## EXERCISE
Using the data below, return word for word every line from the one holding "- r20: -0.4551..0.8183" down to the one holding "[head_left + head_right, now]". Leave pictures out.
....
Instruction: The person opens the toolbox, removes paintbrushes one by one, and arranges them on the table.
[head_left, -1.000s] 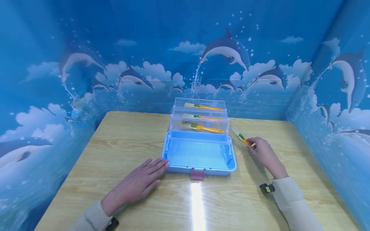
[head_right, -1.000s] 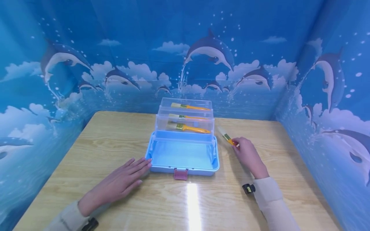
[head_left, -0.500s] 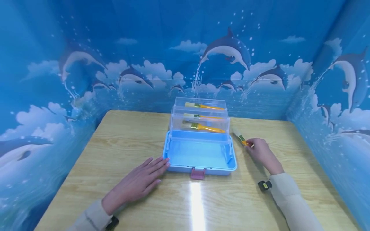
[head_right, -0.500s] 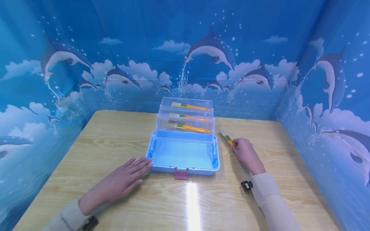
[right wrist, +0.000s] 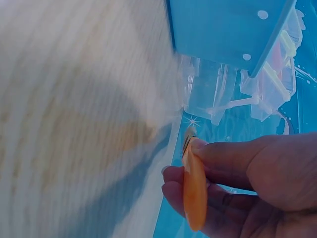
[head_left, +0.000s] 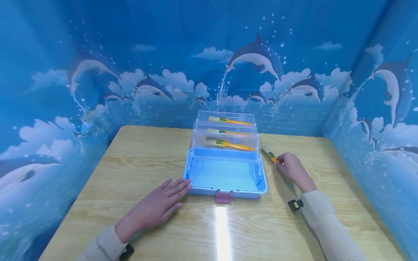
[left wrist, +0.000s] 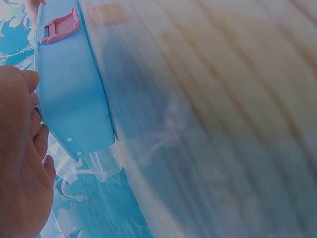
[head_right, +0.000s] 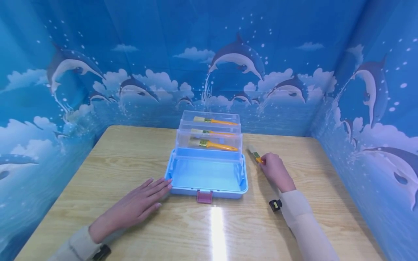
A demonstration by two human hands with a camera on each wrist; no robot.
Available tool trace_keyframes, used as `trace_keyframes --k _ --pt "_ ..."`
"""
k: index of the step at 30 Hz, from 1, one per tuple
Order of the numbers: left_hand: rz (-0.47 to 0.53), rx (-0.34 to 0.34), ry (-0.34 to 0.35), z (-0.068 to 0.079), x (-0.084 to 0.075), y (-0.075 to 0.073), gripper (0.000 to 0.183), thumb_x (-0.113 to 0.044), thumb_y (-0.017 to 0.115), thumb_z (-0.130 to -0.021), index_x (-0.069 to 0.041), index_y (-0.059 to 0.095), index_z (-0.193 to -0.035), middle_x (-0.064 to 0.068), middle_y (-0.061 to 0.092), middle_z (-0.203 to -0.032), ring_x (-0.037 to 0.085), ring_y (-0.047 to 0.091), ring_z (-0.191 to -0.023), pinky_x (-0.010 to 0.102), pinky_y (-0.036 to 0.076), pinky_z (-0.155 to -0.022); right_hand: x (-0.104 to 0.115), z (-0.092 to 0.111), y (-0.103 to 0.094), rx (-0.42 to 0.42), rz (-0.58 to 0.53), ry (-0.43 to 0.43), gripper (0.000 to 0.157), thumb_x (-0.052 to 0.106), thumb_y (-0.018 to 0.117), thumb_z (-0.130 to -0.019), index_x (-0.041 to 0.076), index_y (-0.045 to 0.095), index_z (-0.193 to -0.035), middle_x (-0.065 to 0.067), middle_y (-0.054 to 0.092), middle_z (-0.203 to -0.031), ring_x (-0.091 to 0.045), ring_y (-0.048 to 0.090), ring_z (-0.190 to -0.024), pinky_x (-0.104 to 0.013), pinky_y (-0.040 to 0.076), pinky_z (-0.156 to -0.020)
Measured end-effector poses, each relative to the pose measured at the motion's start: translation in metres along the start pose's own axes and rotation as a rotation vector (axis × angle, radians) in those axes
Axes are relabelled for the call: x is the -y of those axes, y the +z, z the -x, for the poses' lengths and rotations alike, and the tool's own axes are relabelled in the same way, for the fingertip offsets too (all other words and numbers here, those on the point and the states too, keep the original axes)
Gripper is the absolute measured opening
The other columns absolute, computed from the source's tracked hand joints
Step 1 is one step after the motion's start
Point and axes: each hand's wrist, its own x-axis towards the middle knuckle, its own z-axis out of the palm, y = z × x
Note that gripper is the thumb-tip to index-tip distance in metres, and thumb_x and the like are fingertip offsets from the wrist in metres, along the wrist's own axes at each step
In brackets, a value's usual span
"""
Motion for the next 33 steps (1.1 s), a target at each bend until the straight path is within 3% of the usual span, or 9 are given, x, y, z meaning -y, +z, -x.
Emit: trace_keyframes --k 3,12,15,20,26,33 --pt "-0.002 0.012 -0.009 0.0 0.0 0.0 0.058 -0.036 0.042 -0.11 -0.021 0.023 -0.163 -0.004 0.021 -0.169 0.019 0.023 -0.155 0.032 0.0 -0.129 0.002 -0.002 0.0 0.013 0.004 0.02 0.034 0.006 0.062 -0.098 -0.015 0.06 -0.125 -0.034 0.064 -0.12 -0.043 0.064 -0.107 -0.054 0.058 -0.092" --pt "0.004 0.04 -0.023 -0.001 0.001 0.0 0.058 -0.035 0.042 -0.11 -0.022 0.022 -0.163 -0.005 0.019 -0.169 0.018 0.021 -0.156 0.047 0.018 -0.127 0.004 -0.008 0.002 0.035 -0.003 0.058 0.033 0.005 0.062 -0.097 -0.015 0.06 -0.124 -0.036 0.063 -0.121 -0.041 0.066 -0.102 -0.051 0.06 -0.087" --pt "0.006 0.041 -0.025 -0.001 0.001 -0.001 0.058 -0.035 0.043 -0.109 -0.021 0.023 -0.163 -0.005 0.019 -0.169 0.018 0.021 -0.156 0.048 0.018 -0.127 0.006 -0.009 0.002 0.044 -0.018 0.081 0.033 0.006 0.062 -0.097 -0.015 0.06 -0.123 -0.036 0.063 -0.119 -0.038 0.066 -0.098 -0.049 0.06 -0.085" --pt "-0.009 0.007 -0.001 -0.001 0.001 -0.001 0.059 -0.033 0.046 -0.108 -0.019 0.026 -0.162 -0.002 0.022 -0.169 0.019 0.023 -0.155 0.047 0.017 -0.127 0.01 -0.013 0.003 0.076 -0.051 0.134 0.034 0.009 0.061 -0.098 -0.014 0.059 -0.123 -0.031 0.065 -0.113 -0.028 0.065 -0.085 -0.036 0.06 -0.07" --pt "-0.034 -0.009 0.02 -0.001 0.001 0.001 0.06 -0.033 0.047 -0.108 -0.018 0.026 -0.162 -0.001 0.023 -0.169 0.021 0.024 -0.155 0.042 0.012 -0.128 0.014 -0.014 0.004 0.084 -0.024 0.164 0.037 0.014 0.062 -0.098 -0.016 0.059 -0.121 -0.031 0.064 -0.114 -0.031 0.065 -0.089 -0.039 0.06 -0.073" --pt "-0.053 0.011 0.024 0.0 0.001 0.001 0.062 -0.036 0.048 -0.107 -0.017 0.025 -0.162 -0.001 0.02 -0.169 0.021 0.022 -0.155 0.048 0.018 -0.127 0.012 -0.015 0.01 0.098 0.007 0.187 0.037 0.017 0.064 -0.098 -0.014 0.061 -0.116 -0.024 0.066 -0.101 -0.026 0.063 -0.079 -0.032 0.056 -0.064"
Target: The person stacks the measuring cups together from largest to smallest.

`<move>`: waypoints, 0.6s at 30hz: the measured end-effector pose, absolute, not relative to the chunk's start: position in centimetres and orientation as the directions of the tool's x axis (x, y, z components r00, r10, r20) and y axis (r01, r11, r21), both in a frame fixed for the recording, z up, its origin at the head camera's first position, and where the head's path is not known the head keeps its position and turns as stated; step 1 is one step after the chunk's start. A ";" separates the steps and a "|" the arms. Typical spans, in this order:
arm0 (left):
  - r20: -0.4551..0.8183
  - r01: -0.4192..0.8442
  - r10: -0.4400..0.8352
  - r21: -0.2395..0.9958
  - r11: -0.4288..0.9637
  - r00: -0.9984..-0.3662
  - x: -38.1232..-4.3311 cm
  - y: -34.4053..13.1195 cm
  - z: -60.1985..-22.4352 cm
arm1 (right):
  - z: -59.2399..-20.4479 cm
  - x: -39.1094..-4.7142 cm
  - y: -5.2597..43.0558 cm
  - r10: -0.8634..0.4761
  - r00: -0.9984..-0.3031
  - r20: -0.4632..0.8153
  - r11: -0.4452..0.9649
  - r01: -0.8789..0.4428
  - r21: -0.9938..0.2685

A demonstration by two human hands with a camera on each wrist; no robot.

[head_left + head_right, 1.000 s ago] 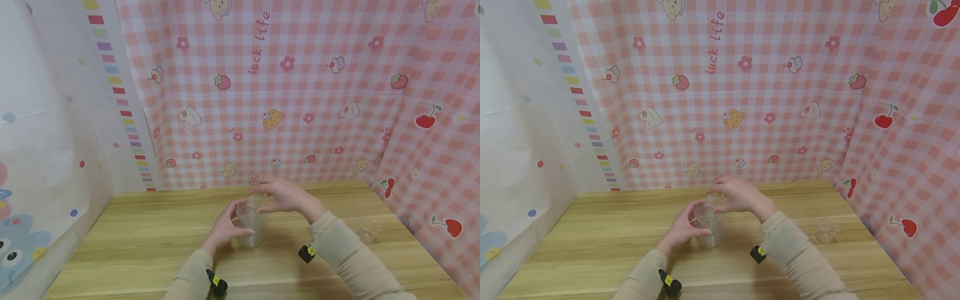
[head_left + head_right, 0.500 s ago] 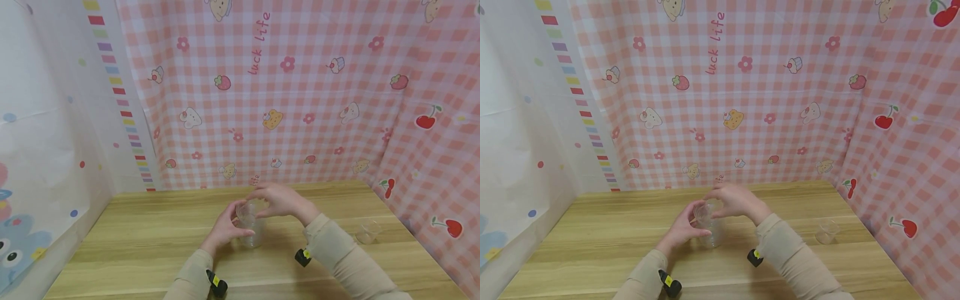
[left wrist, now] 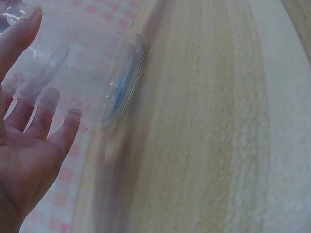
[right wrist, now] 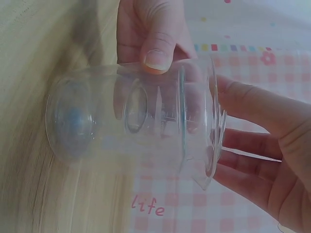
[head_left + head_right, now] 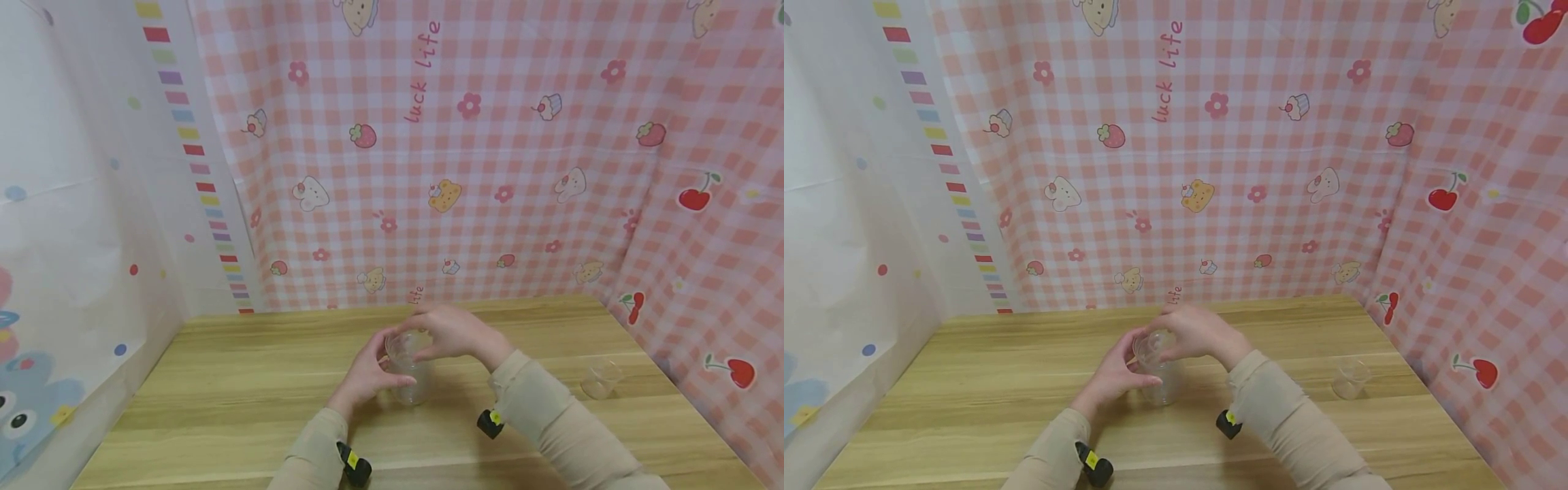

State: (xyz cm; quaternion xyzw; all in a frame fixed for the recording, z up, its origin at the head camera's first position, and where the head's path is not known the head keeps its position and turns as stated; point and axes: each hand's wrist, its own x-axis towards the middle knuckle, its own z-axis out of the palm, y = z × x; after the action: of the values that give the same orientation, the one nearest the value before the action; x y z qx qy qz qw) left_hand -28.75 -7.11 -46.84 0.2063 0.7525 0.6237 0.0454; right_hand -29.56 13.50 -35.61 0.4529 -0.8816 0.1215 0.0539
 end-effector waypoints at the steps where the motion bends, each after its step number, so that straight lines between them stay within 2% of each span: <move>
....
## RESULT OF THIS TASK
  - r20: -0.4551..0.8183
  - r01: -0.4192..0.8442
  - r10: -0.4400..0.8352
  - r21: -0.2395..0.9958
  - r11: -0.4288..0.9637
  - r00: -0.9984..-0.3662
  - x: -38.1232..-4.3311 cm
  - y: -34.4053..13.1195 cm
  - z: -60.1985..-22.4352 cm
arm1 (right):
  - z: -59.2399..-20.4479 cm
  - x: -39.1094..-4.7142 cm
  - y: -5.2597..43.0558 cm
  - r10: -0.8634..0.4761
  - r00: -0.9984..-0.3031
  - r20: -0.4632..0.8153
  - r11: -0.4452..0.9649
  - r01: -0.8789..0.4428
  - r21: -0.9938..0.2685

A demonstration by two human hands with a camera on each wrist; no robot.

[head_left + head_right, 1.000 s ago] 
[head_left + head_right, 0.500 s ago] 
[left wrist, now] 
[right wrist, now] 
[head_left + head_right, now] 

This exercise is now finished.